Within the data that follows, set down exactly the lines from the one containing "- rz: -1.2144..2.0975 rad" through the one containing "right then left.", both ends included.

*** Opening of Data records ***

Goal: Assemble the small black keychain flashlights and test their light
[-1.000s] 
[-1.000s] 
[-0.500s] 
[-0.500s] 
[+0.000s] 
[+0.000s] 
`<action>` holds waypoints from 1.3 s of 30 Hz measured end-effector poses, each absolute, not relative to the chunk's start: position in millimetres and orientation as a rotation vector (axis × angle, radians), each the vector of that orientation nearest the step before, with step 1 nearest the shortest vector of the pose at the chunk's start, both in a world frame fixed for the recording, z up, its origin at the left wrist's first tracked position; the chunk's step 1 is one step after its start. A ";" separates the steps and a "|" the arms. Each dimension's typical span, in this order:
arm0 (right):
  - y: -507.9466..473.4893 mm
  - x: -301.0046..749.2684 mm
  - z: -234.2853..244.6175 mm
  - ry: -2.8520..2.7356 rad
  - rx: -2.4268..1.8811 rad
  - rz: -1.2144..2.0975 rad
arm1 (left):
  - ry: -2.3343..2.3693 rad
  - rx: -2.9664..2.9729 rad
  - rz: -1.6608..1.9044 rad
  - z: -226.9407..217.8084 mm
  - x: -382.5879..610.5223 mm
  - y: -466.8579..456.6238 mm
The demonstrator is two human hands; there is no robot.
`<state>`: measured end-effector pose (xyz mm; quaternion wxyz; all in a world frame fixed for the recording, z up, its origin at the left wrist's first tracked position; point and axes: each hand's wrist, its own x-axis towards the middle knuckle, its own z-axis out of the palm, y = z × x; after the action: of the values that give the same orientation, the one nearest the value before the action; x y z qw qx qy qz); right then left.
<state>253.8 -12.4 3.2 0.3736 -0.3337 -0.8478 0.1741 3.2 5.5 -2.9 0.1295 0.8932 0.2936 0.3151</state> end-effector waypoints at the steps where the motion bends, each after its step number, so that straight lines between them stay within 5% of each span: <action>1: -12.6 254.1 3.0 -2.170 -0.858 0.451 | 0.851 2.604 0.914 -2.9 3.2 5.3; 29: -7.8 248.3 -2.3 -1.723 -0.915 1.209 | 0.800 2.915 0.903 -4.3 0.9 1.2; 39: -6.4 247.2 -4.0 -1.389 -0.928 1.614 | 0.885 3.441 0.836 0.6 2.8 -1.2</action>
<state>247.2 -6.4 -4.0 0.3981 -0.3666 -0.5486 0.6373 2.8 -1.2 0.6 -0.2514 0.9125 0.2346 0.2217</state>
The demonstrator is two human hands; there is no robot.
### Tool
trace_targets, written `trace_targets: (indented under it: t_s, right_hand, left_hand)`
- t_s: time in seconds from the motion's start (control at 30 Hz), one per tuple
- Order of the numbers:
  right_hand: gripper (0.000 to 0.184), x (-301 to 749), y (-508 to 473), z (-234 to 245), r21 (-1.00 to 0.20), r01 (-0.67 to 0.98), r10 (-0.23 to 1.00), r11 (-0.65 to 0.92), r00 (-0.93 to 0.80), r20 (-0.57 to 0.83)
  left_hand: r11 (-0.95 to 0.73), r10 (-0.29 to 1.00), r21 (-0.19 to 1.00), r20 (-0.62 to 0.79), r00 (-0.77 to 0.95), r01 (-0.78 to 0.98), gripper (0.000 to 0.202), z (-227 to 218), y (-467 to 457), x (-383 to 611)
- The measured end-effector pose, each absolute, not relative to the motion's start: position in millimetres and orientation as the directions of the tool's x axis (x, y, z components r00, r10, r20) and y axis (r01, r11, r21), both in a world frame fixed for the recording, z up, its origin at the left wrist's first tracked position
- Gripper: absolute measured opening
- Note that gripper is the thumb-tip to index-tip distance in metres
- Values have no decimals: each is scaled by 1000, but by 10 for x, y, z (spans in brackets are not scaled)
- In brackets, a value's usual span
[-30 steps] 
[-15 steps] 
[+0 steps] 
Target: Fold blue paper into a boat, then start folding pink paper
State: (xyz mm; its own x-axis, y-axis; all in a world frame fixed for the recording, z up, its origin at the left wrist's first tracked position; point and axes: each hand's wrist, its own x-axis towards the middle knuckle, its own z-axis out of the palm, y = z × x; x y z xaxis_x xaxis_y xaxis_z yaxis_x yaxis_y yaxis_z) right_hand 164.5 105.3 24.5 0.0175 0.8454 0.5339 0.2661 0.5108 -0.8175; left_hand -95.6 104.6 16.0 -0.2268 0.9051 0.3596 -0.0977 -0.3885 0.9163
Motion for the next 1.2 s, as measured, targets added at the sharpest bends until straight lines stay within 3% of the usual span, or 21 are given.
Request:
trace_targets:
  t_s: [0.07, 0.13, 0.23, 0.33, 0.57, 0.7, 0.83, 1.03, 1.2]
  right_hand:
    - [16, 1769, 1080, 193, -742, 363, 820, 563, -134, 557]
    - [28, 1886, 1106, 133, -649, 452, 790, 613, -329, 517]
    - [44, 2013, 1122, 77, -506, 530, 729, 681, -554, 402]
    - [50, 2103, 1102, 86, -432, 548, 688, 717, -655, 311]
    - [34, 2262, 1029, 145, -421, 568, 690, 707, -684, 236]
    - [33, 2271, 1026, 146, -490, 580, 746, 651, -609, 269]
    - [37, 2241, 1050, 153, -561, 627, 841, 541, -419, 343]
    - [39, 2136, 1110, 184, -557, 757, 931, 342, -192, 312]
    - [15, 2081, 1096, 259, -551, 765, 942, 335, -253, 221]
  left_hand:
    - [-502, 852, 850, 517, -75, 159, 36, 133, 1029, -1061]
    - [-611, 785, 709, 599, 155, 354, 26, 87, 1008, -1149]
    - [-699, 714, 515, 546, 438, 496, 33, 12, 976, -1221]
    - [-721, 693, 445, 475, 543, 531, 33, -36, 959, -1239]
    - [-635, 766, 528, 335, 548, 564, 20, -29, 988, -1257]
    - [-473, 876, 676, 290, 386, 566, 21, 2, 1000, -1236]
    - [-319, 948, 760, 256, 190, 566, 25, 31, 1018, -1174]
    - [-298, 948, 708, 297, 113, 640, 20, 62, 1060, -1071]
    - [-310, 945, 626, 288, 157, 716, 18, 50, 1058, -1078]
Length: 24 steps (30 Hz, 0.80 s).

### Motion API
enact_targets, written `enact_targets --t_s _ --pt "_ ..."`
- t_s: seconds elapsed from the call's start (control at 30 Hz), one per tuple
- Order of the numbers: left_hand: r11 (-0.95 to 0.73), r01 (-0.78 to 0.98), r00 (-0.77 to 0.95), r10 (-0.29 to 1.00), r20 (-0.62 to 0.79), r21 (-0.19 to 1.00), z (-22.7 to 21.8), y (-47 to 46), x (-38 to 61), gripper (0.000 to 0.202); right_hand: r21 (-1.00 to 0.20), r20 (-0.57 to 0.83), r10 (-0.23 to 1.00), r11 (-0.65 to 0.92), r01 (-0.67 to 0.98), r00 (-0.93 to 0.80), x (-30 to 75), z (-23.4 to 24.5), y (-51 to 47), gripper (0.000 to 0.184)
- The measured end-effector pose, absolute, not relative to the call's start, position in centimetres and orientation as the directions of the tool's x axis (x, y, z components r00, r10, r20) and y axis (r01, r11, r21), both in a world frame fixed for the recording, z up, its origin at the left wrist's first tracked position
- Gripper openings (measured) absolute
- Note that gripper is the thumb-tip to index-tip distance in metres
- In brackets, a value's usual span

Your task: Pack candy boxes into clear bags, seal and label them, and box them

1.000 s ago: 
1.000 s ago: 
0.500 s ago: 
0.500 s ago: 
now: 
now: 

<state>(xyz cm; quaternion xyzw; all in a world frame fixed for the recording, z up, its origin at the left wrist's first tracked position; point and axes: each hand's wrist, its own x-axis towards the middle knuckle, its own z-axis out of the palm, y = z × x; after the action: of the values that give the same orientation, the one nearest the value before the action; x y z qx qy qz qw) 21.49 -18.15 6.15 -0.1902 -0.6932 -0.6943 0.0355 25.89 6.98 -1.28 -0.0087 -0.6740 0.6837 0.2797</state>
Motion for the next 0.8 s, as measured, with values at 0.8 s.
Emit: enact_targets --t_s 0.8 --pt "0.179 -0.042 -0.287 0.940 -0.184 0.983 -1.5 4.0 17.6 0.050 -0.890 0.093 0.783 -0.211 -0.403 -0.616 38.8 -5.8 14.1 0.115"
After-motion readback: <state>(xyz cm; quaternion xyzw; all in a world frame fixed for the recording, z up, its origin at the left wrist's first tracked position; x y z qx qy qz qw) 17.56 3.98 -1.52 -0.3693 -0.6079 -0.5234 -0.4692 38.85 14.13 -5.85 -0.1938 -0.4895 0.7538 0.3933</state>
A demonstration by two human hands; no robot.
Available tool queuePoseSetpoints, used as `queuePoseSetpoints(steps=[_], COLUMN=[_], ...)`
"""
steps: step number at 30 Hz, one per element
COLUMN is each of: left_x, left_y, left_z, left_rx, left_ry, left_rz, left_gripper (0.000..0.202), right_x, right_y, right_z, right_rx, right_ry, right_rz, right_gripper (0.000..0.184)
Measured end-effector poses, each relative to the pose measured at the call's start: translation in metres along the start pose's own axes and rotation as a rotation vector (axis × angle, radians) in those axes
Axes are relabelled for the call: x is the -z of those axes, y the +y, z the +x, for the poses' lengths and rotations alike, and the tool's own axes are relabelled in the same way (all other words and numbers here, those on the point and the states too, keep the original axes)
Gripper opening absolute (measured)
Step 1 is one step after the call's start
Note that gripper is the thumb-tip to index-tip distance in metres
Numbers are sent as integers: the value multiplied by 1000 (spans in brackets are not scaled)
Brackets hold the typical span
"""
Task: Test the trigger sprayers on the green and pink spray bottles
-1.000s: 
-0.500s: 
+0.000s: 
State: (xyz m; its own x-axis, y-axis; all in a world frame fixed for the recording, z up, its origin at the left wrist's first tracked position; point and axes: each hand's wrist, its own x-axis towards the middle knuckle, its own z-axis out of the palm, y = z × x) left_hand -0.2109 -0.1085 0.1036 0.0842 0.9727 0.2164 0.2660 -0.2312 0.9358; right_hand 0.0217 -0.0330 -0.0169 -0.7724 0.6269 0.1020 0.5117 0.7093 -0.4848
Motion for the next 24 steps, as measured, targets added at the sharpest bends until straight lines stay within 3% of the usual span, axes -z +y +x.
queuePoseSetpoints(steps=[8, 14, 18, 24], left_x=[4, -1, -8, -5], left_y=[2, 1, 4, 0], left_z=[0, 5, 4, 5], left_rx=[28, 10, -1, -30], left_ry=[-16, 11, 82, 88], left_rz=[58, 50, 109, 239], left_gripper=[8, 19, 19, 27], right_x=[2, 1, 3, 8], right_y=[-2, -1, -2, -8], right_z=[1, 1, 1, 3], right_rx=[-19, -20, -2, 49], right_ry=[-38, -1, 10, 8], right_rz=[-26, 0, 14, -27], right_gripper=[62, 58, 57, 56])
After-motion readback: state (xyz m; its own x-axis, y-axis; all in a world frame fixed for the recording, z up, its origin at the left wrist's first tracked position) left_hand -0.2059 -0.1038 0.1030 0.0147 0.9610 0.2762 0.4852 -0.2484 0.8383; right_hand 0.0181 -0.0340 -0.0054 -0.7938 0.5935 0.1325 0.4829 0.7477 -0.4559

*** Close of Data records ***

Exercise output
  - rz: -1.2144..2.0975 rad
arm1 (left):
  - ry: -2.3343..2.3693 rad
  - rx: -2.9664..2.9729 rad
  - rz: -1.6608..1.9044 rad
  - z: -226.9407..217.8084 mm
  - x: -382.5879..610.5223 mm
  - y: -466.8579..456.6238 mm
The demonstrator is two human hands; there is no robot.
`<state>`: measured end-effector pose (xyz mm; quaternion wxyz; all in a world frame fixed for the recording, z up, its origin at the left wrist's first tracked position; point and axes: each hand's wrist, its own x-axis towards the middle knuckle, its own z-axis out of the palm, y = z × x; after the action: of the values that give the same orientation, the one nearest the value before the action; x y z qw qx qy qz); right then left.

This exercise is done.